WORK REQUEST: What lines in the records below include the word "camera"? Return each one.

DATASET RECORDS:
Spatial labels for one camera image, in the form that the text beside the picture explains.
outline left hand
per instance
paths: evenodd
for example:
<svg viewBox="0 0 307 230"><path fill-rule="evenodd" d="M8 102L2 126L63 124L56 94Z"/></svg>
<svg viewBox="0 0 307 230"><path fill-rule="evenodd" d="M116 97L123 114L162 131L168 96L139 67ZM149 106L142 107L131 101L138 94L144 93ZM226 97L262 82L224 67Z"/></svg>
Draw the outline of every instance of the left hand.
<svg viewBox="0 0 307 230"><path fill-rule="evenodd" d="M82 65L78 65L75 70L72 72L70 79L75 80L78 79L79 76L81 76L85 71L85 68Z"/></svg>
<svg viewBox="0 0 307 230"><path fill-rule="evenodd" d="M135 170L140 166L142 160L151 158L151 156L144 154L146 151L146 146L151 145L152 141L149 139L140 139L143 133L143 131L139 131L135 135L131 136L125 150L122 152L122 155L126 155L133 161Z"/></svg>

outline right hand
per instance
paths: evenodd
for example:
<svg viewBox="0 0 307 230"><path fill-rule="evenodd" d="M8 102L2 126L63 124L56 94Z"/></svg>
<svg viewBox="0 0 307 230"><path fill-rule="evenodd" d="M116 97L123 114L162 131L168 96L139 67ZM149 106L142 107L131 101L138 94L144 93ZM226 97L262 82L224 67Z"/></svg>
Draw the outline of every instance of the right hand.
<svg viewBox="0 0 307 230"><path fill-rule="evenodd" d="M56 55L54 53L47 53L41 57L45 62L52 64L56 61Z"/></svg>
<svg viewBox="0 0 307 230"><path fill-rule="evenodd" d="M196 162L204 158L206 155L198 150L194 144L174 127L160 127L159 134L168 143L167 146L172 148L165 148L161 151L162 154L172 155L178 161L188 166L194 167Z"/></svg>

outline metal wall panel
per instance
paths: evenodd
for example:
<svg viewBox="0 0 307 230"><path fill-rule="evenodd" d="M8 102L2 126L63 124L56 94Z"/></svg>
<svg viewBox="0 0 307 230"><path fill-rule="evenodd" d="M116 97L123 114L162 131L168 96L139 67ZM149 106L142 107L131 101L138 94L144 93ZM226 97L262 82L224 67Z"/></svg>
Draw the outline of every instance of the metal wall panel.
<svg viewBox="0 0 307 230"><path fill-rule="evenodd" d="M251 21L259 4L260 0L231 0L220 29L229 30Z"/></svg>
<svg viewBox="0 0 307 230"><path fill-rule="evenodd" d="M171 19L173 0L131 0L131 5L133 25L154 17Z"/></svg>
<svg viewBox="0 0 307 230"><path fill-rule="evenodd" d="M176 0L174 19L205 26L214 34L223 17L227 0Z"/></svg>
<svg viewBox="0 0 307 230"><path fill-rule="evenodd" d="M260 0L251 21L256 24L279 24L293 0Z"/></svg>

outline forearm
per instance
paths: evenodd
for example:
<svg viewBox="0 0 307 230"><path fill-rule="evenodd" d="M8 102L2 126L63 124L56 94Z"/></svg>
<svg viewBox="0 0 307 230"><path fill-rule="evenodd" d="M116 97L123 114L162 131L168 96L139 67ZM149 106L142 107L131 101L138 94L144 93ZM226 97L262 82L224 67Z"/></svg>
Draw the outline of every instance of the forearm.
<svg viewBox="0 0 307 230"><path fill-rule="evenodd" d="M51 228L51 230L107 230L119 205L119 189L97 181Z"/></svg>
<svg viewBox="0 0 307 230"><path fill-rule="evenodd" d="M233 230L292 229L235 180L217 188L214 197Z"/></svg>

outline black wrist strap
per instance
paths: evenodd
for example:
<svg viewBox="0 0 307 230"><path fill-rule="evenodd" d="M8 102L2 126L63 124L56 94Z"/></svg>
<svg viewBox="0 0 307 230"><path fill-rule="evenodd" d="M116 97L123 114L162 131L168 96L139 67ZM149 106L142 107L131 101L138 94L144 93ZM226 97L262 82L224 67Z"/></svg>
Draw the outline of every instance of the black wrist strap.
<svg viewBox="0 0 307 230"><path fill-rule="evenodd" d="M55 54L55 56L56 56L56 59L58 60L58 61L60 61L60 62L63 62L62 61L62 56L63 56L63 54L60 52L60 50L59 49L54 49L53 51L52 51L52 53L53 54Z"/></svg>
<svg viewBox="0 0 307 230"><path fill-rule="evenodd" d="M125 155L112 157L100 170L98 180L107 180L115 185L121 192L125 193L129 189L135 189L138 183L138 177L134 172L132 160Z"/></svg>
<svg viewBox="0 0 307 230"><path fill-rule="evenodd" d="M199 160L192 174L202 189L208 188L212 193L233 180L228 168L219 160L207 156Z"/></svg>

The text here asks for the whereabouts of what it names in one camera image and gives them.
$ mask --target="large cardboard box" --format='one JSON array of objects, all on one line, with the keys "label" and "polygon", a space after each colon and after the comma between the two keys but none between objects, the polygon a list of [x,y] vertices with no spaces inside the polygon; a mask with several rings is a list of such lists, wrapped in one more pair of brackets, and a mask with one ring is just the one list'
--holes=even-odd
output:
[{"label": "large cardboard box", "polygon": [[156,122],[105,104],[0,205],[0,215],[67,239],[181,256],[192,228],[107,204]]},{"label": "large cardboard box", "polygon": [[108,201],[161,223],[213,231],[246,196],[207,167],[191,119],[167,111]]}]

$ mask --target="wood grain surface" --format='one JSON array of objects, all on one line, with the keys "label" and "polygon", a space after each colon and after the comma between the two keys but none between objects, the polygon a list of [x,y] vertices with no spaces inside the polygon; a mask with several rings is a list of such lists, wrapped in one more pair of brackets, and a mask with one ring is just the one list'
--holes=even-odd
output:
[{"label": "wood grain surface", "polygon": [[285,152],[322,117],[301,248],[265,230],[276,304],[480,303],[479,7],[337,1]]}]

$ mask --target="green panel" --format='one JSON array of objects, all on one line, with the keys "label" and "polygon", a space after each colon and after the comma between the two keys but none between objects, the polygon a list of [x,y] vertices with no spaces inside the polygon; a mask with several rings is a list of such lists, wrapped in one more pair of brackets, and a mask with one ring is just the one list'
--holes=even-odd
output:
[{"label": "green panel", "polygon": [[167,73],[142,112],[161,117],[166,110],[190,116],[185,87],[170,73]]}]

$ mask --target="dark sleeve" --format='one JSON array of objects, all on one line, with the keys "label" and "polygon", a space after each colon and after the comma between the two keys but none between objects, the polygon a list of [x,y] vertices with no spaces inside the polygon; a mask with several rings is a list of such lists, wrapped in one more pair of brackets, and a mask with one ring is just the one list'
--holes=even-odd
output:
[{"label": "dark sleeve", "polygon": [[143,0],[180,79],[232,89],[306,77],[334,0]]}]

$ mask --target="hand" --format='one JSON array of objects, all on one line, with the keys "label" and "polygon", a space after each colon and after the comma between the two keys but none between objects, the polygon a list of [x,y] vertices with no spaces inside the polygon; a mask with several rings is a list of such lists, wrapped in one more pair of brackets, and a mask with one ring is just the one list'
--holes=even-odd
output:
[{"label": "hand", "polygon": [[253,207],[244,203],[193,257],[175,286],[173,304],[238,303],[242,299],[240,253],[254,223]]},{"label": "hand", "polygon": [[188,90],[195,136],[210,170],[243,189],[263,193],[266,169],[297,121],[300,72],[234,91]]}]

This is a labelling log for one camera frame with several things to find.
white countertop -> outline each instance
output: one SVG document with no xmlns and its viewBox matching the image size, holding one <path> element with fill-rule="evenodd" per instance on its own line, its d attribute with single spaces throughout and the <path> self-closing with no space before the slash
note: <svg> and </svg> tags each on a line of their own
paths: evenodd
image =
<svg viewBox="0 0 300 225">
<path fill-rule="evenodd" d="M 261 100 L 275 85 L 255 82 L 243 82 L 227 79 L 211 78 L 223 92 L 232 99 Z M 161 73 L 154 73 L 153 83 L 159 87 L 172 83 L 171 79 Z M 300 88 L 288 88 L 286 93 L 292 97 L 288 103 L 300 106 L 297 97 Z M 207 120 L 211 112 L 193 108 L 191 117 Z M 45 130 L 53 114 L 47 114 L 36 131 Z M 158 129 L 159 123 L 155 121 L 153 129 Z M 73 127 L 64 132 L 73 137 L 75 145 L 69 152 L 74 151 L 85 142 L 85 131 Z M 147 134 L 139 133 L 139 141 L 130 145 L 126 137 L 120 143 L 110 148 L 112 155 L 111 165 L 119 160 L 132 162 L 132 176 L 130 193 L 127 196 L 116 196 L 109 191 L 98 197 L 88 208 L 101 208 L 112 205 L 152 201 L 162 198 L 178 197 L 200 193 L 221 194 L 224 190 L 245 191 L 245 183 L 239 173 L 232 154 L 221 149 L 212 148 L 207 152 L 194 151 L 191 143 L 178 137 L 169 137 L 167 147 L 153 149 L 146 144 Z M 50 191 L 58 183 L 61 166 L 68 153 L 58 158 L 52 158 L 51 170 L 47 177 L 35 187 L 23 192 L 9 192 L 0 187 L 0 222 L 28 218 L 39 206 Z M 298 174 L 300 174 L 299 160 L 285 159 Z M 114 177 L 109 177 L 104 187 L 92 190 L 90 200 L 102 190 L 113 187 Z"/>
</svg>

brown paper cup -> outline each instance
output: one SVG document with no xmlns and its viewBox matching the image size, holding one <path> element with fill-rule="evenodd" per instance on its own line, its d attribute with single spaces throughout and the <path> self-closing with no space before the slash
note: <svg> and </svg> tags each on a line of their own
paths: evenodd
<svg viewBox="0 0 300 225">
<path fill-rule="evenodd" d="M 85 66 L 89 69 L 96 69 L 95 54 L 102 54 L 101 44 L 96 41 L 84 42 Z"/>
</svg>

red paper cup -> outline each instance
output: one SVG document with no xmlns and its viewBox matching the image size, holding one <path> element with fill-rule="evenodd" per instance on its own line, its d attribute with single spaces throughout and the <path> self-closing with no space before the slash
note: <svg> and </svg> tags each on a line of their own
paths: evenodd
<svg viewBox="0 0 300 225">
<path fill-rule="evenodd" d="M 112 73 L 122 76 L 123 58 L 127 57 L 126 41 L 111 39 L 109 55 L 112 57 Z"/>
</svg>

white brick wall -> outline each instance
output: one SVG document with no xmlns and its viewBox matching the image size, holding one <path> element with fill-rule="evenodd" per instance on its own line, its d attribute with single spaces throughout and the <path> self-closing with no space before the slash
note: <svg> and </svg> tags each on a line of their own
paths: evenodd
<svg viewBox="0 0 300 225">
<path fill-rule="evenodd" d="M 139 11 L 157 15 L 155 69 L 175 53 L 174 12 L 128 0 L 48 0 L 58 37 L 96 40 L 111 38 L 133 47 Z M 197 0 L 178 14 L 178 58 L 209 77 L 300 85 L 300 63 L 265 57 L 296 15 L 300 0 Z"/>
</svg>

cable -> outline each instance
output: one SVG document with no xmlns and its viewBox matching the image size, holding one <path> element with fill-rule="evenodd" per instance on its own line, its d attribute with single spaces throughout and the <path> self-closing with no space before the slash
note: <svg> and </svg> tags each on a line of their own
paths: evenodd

SOLUTION TO THIS PROBLEM:
Spatial labels for one camera image, in the form that the text beside the picture explains.
The text here asks for the whereabouts of what it names in one camera image and gives them.
This is a labelling log for one camera frame with several things to find.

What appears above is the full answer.